## Exercise requirements
Every line of the data below that holds the string "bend" needs to be reported.

*** Records provided Section Begins ***

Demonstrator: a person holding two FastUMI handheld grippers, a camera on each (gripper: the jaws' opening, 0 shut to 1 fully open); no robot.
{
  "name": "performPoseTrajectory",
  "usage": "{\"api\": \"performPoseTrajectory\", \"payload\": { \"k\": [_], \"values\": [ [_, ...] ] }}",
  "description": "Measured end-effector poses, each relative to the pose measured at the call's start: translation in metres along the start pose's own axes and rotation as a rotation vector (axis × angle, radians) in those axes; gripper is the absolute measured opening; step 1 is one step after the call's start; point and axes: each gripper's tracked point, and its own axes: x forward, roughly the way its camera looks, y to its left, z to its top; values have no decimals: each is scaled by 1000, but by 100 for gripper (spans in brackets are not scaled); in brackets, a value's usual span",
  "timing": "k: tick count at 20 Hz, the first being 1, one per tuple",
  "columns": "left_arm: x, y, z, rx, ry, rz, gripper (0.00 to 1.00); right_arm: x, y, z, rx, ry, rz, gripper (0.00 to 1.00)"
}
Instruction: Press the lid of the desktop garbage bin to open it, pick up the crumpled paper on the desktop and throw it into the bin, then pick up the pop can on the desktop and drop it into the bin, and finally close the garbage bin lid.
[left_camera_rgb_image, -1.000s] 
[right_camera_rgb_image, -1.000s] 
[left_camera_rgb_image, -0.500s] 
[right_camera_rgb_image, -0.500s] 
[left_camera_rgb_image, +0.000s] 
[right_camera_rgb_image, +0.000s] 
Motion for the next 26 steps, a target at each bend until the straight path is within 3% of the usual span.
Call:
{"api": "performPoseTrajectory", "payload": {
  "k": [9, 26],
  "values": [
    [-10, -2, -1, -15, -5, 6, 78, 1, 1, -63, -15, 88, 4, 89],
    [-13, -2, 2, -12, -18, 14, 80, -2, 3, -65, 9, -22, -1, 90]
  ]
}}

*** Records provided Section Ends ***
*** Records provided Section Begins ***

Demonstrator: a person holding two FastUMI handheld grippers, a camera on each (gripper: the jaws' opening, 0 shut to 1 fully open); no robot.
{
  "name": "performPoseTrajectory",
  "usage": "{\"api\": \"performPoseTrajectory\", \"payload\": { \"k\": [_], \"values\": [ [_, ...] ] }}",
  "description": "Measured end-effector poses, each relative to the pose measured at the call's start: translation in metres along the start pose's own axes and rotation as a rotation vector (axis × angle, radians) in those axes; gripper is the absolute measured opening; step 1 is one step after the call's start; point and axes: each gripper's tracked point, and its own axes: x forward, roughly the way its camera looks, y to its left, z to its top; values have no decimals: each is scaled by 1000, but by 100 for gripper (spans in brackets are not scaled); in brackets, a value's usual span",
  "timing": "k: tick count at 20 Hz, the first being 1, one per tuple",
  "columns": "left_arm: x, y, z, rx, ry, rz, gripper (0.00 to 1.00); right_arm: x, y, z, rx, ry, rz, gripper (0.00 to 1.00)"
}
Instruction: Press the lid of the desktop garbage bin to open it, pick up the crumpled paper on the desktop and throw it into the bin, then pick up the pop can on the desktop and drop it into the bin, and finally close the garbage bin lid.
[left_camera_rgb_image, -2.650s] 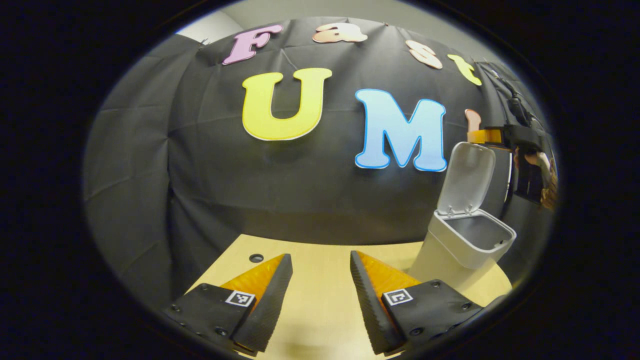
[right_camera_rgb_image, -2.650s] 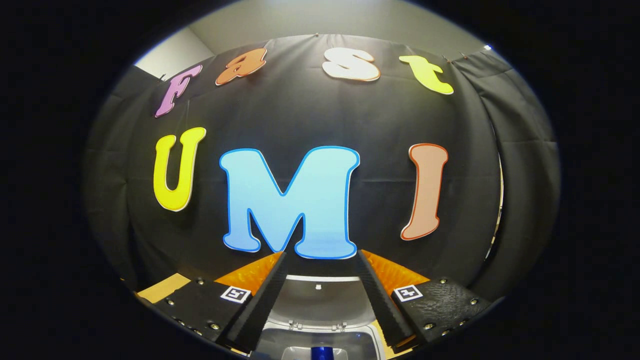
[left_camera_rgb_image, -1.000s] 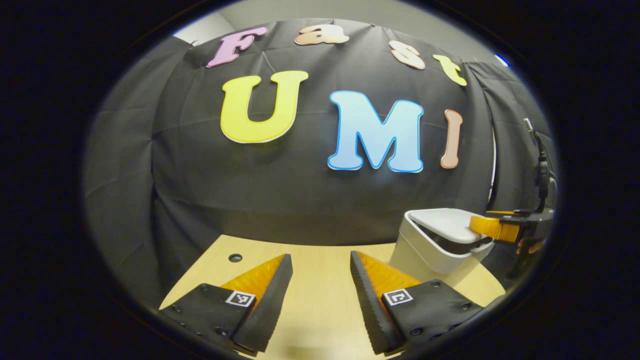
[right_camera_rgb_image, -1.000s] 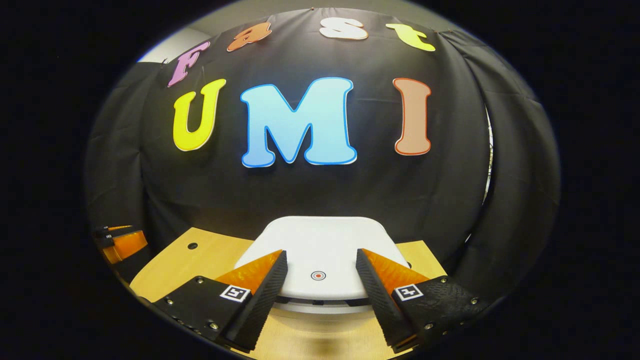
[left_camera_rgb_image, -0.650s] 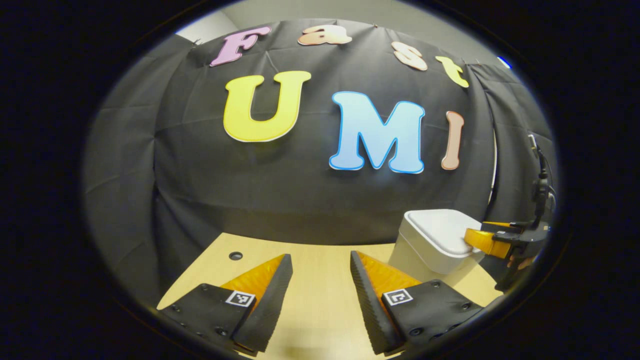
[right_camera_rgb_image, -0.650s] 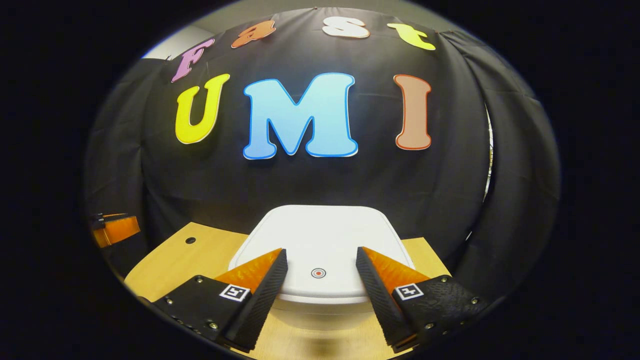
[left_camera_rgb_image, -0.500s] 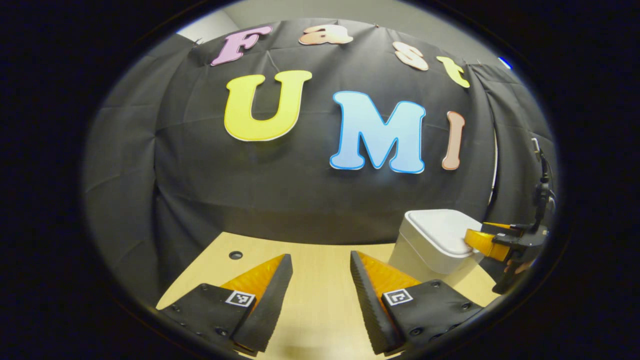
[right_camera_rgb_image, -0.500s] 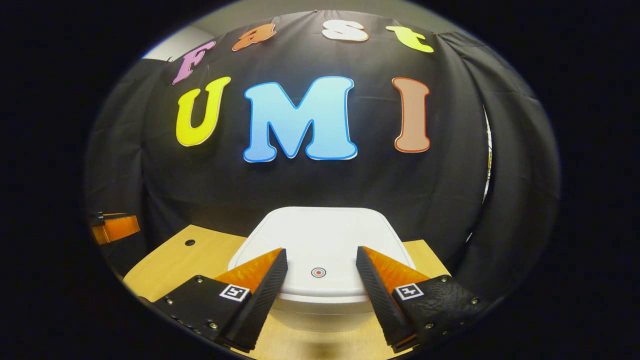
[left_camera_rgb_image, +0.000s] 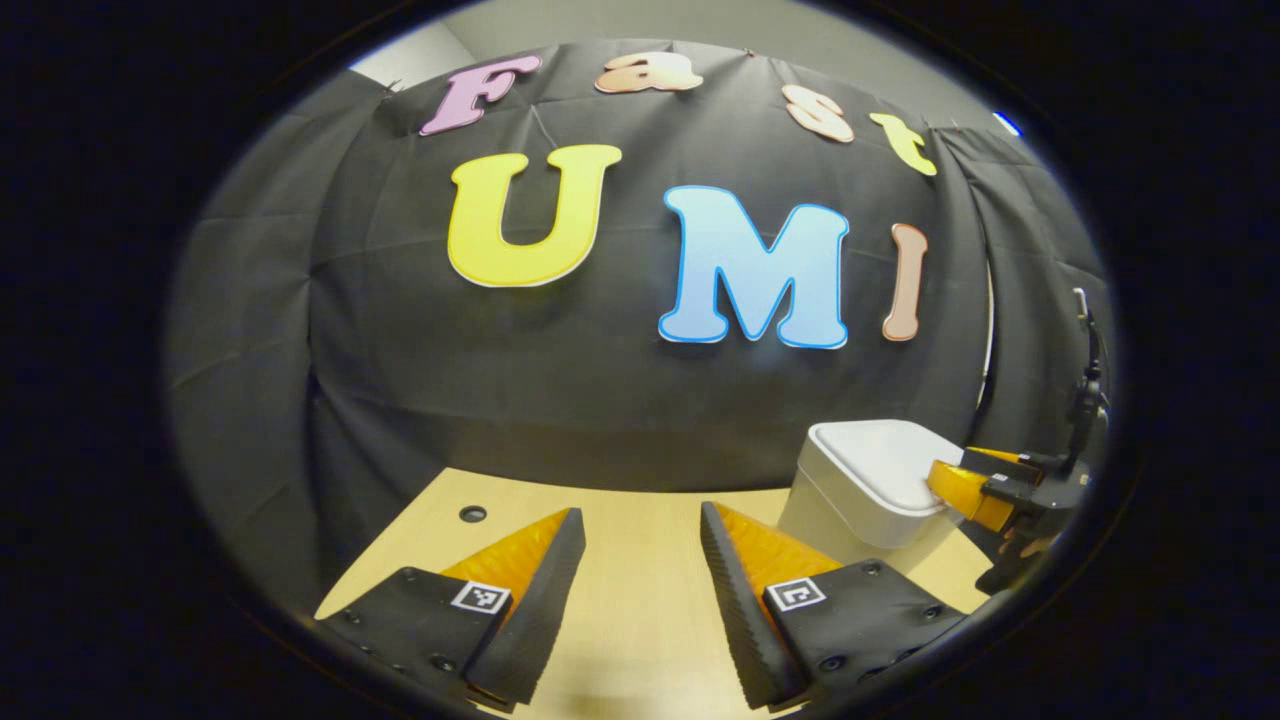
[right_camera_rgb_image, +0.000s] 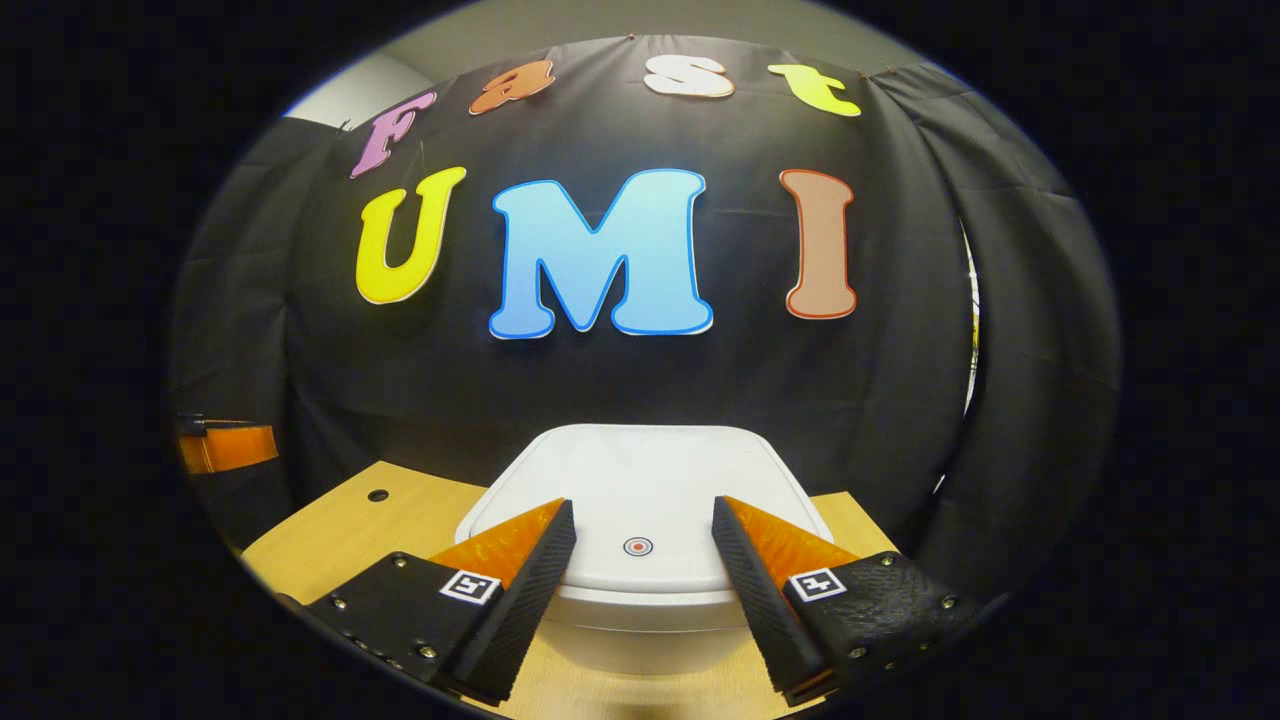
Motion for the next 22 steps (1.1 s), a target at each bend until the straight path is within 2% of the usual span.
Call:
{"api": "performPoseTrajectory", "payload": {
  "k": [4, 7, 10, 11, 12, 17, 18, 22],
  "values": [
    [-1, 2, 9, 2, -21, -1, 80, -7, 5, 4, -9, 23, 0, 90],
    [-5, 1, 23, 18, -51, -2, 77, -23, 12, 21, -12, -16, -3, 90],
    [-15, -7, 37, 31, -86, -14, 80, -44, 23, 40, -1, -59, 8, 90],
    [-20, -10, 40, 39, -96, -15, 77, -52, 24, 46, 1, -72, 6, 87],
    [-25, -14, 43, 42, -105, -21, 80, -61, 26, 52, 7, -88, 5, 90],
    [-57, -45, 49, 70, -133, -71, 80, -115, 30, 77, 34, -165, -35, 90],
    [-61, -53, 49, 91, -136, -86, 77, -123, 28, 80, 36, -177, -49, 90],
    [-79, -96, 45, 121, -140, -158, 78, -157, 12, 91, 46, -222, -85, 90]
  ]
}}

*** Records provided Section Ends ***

## Worked solution
Motion for the next 26 steps, a target at each bend until the straight path is within 3% of the usual span.
Motion for the next 22 steps (1.1 s), a target at each bend until the straight path is within 2% of the usual span.

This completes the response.